### TASK ITEM:
Repeat the data below exactly, dropping any pictures it holds.
================================
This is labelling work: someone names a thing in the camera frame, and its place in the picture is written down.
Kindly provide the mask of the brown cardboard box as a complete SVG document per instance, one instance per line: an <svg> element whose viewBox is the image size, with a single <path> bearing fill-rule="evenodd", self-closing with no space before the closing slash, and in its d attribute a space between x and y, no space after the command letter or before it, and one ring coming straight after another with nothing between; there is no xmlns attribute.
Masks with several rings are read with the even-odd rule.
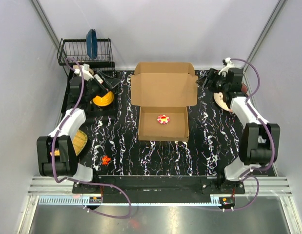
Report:
<svg viewBox="0 0 302 234"><path fill-rule="evenodd" d="M140 141L189 140L188 107L198 100L194 67L189 62L140 62L131 77L131 104L139 106ZM159 124L167 115L170 122Z"/></svg>

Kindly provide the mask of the pink butterfly toy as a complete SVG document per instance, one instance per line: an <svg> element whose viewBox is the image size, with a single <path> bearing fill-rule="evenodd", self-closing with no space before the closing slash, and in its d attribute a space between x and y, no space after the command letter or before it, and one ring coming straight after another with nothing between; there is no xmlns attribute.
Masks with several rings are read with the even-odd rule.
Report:
<svg viewBox="0 0 302 234"><path fill-rule="evenodd" d="M157 117L157 122L159 124L167 125L170 122L170 117L168 117L167 115L159 115Z"/></svg>

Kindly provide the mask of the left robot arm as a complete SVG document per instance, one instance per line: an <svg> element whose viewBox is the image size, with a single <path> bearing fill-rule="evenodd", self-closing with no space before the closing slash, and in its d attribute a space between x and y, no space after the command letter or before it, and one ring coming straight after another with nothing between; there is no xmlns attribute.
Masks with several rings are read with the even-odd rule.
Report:
<svg viewBox="0 0 302 234"><path fill-rule="evenodd" d="M37 139L38 166L41 176L53 177L57 183L63 179L75 182L83 181L83 188L95 193L100 188L100 181L93 177L93 169L78 162L73 147L73 138L86 122L91 105L96 97L104 97L114 92L120 80L101 71L89 74L81 69L68 81L67 101L74 103L65 111L58 126L47 136Z"/></svg>

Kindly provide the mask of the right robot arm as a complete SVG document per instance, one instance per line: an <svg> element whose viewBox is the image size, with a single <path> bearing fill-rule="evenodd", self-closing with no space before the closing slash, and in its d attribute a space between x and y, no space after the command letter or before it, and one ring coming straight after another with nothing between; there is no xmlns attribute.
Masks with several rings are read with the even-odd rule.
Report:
================================
### TASK ANSWER:
This is labelling work: someone names a thing in the camera frame, and its place in the picture is written down.
Kindly provide the mask of the brown cardboard box as a complete SVG document per instance, one instance per line: an <svg> element whose viewBox is the image size, with a single <path> bearing fill-rule="evenodd", self-closing with no space before the closing slash, and in its d attribute a space between x and y, no space after the command letter or before it, and one ring coming straight after another with nothing between; there is no xmlns attribute.
Masks with several rings are read with the even-odd rule.
Report:
<svg viewBox="0 0 302 234"><path fill-rule="evenodd" d="M140 141L189 140L188 107L198 100L194 67L189 62L140 62L131 77L131 104L139 106ZM159 124L167 115L170 122Z"/></svg>

Kindly provide the mask of the pink butterfly toy as a complete SVG document per instance, one instance per line: an <svg> element whose viewBox is the image size, with a single <path> bearing fill-rule="evenodd", self-closing with no space before the closing slash, and in its d attribute a space between x and y, no space after the command letter or before it, and one ring coming straight after another with nothing between; there is no xmlns attribute.
Masks with several rings are read with the even-odd rule.
Report:
<svg viewBox="0 0 302 234"><path fill-rule="evenodd" d="M157 117L157 122L159 124L167 125L170 122L170 117L168 117L167 115L159 115Z"/></svg>

Kindly provide the mask of the left robot arm as a complete SVG document per instance, one instance per line: an <svg> element whose viewBox is the image size, with a single <path> bearing fill-rule="evenodd", self-closing with no space before the closing slash, and in its d attribute a space between x and y, no space after the command letter or before it, and one ring coming straight after another with nothing between; there is no xmlns attribute.
Masks with several rings are read with the even-odd rule.
Report:
<svg viewBox="0 0 302 234"><path fill-rule="evenodd" d="M37 139L38 166L41 176L53 177L57 183L63 179L75 182L83 181L83 188L95 193L100 188L100 181L93 177L93 169L78 162L73 147L73 138L86 122L91 105L96 97L104 97L114 92L120 80L101 71L89 74L81 69L68 81L67 101L74 103L65 111L58 126L47 136Z"/></svg>

Kindly provide the mask of the right robot arm as a complete SVG document per instance, one instance per line: an <svg> element whose viewBox is the image size, with a single <path> bearing fill-rule="evenodd", self-closing with no space before the closing slash, and in its d attribute a space between x and y, no space after the command letter or before it, and one ring coming straight after another with nothing between; there is no xmlns attribute.
Masks with several rings are read with the even-odd rule.
Report:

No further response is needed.